The Parent’s Union is on its way. We will have our first meeting on May 13, 6:30 at 2941 NE Bryant St. Please invite anyone or any group you think wants to be a part of this landmark gathering. Let them know they get to be on the ground floor in the creation of this important and imperative group.

I will present my vision. I have talked to people who are already doing this in other cities and will be sitting at their feet for help. We need all your expert input. I am hopeful this will be a collaborative effort (sure of it). Some of you I have already asked to be the expert on certain issues since you already are.

Actions so far: We have been gathering parent’s and others’ stories of how they have been treated in our schools. Hope one or two will come to tell their story.
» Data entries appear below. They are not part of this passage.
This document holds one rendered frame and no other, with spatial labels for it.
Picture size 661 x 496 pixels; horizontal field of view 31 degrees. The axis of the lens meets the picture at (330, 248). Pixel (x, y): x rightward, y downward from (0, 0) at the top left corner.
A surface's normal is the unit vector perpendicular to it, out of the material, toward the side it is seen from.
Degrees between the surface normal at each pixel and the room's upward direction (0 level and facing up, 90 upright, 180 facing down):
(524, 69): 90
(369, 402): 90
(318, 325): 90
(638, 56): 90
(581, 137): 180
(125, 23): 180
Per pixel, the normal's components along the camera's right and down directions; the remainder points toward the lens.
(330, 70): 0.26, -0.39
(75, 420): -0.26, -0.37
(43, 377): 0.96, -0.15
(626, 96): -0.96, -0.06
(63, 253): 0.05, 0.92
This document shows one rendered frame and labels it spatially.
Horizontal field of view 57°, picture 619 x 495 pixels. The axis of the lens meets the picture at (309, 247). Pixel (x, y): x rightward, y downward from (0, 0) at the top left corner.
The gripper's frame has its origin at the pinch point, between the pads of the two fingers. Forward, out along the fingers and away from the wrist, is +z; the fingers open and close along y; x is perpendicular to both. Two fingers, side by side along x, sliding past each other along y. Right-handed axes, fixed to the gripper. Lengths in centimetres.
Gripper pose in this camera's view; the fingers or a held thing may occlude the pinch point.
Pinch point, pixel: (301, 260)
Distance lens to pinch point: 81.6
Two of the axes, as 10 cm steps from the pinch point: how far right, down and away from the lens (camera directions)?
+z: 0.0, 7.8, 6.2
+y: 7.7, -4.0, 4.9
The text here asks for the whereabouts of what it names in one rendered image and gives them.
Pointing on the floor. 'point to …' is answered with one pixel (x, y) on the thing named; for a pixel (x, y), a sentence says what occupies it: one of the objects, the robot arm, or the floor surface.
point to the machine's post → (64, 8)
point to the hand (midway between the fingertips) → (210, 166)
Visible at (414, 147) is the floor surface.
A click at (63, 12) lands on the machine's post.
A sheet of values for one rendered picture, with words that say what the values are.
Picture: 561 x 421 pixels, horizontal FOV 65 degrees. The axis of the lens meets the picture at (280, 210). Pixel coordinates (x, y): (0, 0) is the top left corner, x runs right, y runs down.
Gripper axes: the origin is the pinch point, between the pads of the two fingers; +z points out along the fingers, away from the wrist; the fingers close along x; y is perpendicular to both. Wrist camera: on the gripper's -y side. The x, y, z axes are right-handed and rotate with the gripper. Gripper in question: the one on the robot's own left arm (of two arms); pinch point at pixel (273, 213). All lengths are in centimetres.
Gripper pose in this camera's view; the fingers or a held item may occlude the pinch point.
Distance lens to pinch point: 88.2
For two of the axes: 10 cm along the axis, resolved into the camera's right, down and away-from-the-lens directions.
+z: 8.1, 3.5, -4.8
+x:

Groups who have committed to coming: Cascade Policy Institute, PIRC-Parental Information and Resource Center, Urban League, People Celebrating People, N-NE Black Coalition, Taskforce on the achievement gap social justice committee, Ainsworth UCC, PFLAG-Parents and Families of Lesbian and Gay Children, PTA, Special Ed. PTA, CPPS-Community and Parents for Public Schools, Community Education Partners and GrandParents raising GrandChildren.

Groups on my radar: Stand for Children (Will meet with Portland director and Stand CEO Jonah Edleman at the end of the month),
Foster Parents Association, home school Parents, homeless families, Tag parents (the program at PPS is going to be fragmented),
Special Education Groups, Head start Parents, charter school parents, Multnomah Family and community Services, DCJ, Rethinking Schools, NAYA, IRCO, CIO, APANO, Latino network, Center for Educational Excellence, Resolutions NW. We know there are many organizations, groups and parents. We will compose a list at the meeting.

For the last week I have attended 3 events that focused on Parent Involvement and collective collaboration. The time is right! We do have Parent Power!! It’s time to bring it out of the closet.

Sheila Warren is a community organizer and PPS grandparent.